Gather all lines in the entries that include the word "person".

Stored data entries:
═══

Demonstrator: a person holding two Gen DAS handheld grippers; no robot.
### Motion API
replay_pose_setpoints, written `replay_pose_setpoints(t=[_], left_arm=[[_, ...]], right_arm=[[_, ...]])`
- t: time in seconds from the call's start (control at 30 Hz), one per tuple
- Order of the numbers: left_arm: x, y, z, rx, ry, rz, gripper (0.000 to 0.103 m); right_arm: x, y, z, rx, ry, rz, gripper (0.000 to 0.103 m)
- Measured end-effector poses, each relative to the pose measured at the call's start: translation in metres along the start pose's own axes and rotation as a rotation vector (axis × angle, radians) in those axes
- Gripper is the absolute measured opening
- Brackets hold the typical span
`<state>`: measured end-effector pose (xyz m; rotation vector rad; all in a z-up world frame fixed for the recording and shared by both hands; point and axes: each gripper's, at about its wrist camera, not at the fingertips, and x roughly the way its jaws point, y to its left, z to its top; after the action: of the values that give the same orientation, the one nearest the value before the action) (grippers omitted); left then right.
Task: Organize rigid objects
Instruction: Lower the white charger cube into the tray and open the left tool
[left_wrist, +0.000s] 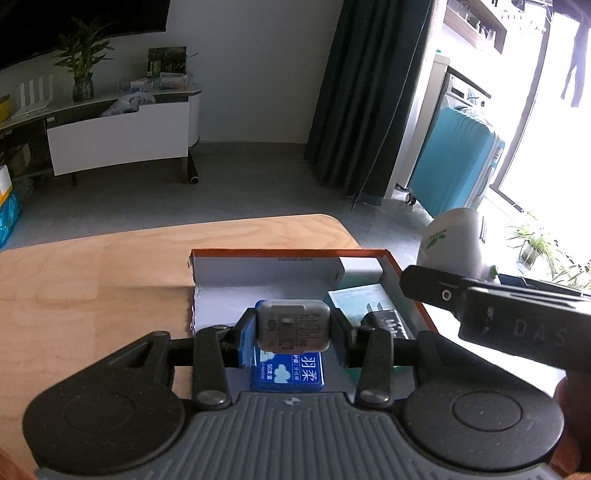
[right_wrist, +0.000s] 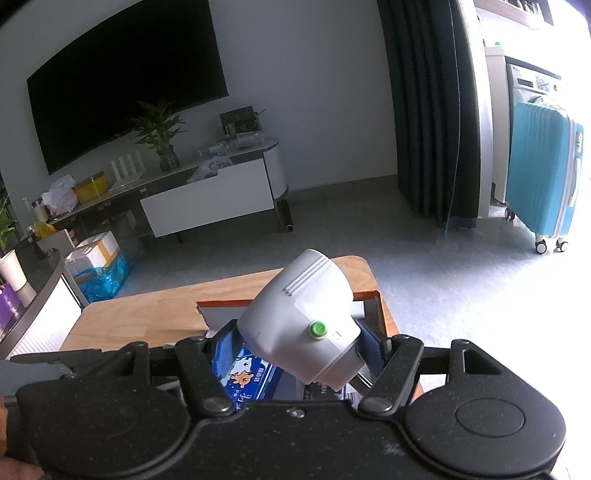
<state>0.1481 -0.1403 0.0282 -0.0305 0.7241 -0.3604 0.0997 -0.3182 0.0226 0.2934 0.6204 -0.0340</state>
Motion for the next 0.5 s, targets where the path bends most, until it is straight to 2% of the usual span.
replay_pose_setpoints(t=[0.5], left_arm=[[0.0096, 0.0043, 0.0049, -0.005, 0.006, 0.001, 0.042]], right_arm=[[0.0056, 0.0019, 0.0010, 0.000, -0.004, -0.002, 0.080]])
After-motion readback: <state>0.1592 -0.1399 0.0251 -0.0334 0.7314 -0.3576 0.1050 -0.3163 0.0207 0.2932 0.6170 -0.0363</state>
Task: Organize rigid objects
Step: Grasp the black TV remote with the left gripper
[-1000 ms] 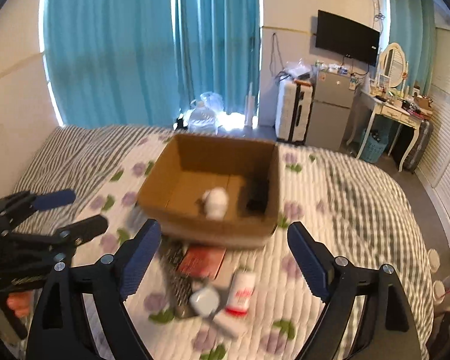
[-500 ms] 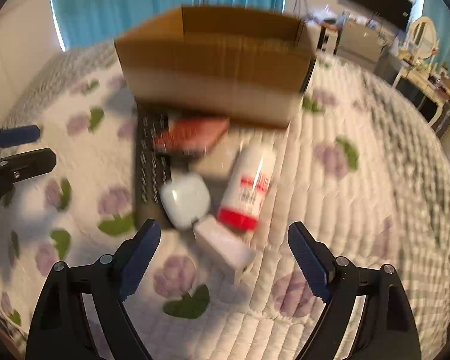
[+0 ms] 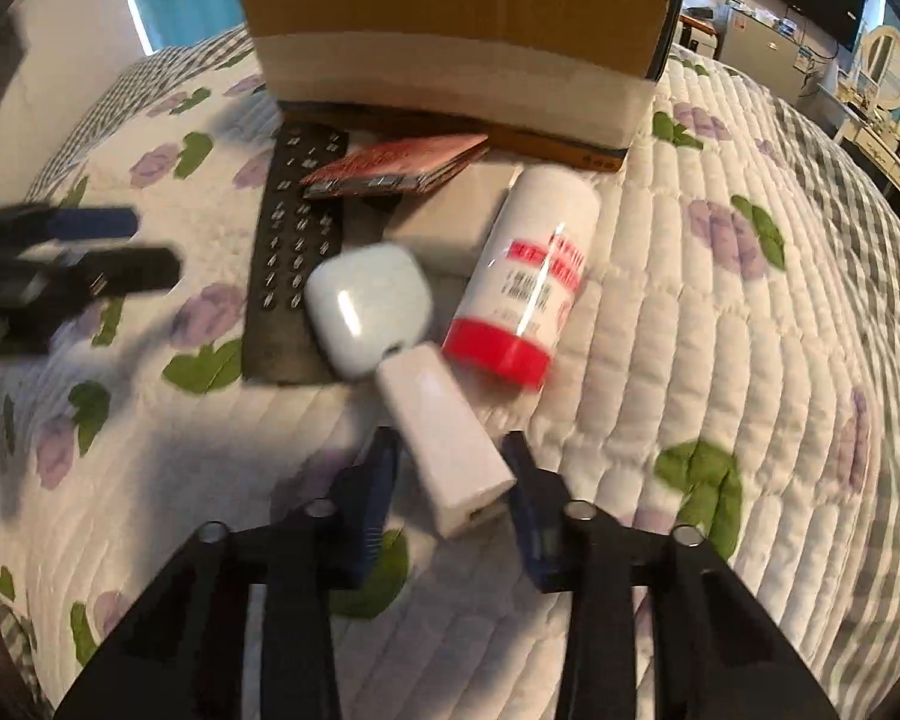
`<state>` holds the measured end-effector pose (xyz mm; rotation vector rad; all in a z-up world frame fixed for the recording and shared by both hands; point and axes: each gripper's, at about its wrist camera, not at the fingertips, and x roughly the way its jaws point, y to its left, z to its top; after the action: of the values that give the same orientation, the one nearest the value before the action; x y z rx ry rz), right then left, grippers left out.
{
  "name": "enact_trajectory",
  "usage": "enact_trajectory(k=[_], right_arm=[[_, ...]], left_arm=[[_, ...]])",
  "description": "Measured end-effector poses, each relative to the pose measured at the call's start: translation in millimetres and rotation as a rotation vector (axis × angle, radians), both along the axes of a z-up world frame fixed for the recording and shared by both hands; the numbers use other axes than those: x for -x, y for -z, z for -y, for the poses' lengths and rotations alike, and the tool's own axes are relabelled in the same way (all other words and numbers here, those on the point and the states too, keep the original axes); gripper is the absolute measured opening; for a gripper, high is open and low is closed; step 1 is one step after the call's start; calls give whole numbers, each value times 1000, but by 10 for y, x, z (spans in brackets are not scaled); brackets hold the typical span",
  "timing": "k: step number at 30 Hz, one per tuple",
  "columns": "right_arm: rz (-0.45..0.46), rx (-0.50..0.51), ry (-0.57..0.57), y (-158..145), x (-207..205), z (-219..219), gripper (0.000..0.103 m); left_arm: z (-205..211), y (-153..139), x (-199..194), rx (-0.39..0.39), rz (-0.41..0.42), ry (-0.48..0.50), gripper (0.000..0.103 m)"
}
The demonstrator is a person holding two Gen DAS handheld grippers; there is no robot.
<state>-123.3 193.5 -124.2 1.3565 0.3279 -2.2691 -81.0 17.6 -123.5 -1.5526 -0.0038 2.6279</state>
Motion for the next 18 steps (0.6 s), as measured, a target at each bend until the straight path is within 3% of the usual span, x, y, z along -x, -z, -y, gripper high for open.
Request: enact_trajectory(k=[6, 12, 18], right_arm=[[-2, 65, 1, -46, -213, 0, 23], [-192, 61, 0, -409, -369, 44, 22], [-232, 34, 43, -521, -167, -11, 22]], left_arm=[[-53, 65, 161, -17, 17, -2, 77], [-161, 54, 267, -31, -5, 31, 77], [-254, 265, 508, -59, 44, 41, 75]])
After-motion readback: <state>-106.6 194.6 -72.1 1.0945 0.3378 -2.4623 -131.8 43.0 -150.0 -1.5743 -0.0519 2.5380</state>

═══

- _Task output_
Demonstrator: a person holding two Gen DAS handheld grippers; no robot.
The demonstrator is a person holding two Gen DAS handheld grippers; there is no robot.

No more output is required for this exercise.